## What you need to do
Every line of the material below, from the top through the line with "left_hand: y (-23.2", should be reproduced exactly.

%%

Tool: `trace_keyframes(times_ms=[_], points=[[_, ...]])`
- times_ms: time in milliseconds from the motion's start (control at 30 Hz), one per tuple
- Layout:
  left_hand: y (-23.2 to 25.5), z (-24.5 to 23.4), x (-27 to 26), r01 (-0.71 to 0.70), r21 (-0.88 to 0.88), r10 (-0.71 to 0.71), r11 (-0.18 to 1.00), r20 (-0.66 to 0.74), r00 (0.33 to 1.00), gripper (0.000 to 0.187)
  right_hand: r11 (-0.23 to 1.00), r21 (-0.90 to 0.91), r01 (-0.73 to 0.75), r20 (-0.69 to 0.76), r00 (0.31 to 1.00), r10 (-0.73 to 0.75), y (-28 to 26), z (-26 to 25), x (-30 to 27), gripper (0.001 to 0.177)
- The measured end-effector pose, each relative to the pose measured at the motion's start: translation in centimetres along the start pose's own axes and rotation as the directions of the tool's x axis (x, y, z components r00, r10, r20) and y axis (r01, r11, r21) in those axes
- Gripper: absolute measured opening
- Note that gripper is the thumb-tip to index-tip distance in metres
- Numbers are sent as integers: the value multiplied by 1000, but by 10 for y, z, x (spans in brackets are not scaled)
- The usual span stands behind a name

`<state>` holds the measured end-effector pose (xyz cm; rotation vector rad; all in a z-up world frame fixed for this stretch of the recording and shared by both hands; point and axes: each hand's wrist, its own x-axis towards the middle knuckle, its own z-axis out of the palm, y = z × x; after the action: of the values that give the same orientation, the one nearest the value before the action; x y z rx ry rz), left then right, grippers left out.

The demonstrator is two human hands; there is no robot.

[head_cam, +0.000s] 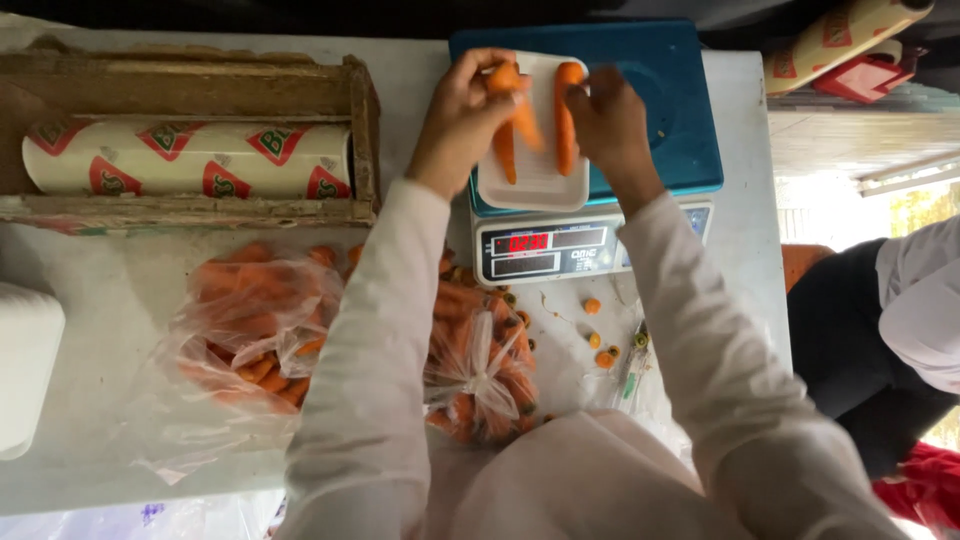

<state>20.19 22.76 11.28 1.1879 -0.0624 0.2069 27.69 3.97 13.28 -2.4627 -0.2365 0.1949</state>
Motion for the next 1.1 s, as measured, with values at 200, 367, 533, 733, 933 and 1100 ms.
trace_keyframes(times_ms=[200,367,533,733,933,1100], points=[[-26,43,-53,-268,9,267,963,-128,955,30,169,900,-401,417,906,-70,-12,3,-66,19],[0,34,-65,-242,388,257,890,14,966,29,593,766,-247,251,965,77,0,10,-50,10],[6,-17,-60,-279,419,399,864,-232,887,12,986,-145,-84,304,944,126,-7,25,-35,22],[58,-53,-108,-167,493,374,854,-359,855,11,968,-251,25,165,986,17,7,59,-24,58],[17,-84,-176,105,824,197,556,-253,947,21,944,-285,167,83,985,-149,13,55,-32,66],[-59,-75,-202,390,921,-84,3,-388,918,56,764,-101,638,-178,744,-644,-28,43,-66,14]])
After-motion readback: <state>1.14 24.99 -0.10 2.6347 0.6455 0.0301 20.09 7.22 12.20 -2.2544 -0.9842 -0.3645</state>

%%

## Result of the task
Tool: `trace_keyframes(times_ms=[_], points=[[_, ...]])`
- times_ms: time in milliseconds from the motion's start (control at 30 Hz), one per tuple
- Layout:
  left_hand: y (-23.2 to 25.5), z (-24.5 to 23.4), x (-27 to 26), r01 (-0.71 to 0.70), r21 (-0.88 to 0.88), r10 (-0.71 to 0.71), r11 (-0.18 to 1.00), r20 (-0.66 to 0.74), r00 (0.33 to 1.00), gripper (0.000 to 0.187)

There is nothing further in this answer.